Cette étude s’appuie sur l’exploitation de différentes données publiques disponibles relativement à la contamination des eaux par les PFAS :
– eaux sauvages de la rivière Doubs et affluents dans le département du Doubs (données Naïades, Agence de l’eau Rhône-Méditerranée-Corse),
– eaux brutes de la source d’Arcier (données Ades, Bureau de Recherches Géologiques et Minières, BRGM),
– eaux distribuées au robinet pour la commune de Besançon (bulletins Agence Régionale de Santé).
Il apparait que la contamination par les PFAS est très marquante sur l’ensemble des stations exploitées ; la grande majorité des stations sur la rivière Doubs est concernée, y compris au plus près de sa source, avec une croissance des données chiffrées de l’amont vers l’aval. La contamination par PFAS est souvent forte dans les petits cours d’eau, sans doute associée à une pollution industrielle, dans le Pays de Montbéliard par exemple : les faibles débits y expliquent les fortes concentrations. Mais les apports par les stations d’épuration (STEP) sont majeurs, que ce soient des effluents d’origine domestique ou industrielle qui y sont traités. Il est techniquement difficile d’étudier une évolution temporelle de cette contamination, du fait de la courte période prise en compte.

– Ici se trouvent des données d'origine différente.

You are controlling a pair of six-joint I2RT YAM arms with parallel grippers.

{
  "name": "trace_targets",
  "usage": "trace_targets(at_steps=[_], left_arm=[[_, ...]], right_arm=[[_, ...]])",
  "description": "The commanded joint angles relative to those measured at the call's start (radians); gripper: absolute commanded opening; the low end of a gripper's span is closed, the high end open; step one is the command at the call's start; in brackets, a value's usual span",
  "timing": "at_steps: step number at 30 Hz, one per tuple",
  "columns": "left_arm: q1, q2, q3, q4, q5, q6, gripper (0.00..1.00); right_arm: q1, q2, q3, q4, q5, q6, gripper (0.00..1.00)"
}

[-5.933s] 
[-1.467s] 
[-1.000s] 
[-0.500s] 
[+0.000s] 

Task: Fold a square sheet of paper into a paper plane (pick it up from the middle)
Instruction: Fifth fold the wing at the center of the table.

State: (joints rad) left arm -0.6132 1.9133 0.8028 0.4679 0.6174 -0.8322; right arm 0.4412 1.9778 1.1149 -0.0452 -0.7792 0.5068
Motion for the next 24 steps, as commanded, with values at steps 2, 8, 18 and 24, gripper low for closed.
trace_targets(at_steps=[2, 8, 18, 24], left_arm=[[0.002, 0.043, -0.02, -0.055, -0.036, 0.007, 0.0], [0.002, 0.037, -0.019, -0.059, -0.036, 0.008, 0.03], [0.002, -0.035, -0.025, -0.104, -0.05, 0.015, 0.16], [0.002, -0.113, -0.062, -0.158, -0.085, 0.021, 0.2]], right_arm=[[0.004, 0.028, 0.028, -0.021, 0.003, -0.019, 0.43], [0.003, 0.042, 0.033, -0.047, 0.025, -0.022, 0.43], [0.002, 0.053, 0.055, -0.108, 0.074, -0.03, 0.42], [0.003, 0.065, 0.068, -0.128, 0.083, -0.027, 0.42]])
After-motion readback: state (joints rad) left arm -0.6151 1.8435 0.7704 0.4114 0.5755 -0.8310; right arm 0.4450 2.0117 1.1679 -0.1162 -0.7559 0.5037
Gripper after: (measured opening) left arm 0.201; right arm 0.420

Les PFAS constituent du fait de leurs toxicités un risque sanitaire ; 20 PFAS sont donc suivis obligatoirement depuis janvier 2024 dans les eaux distribuées pour la consommation. Globalement, les eaux distribuées sur Besançon sont conformes quant aux contaminations par PFAS, mais aucune ressource n’est indemne de PFAS ; toutefois, en août 2025, un bulletin ARS déclare non-conformes les eaux issues de la source d’Arcier, avec une somme excédentaire de concentrations de PFAS. Quelques PFAS parmi les 20 recherchés y apparaissent en effet régulièrement en concentration quantifiée, en dessous des seuils de conformité, dans les différentes eaux distribuées sur Besançon. La source d’Arcier est la plus impactée par ces micropolluants, ceci devant sans doute être mis en relation avec des épandages de boues de STEP sur les terres agricoles de son bassin versant.
Le travail de potabilisation réalisé par la station de traitement de la Malate sur les eaux de la source d’Arcier comme celui réalisé sur les eaux de la Loue à Chenecey-Buillon s’avère absolument nécessaire et il devra donc développer ses performances, autant que faire se peut. Et se mettre en place sur les communes non équipées actuellement.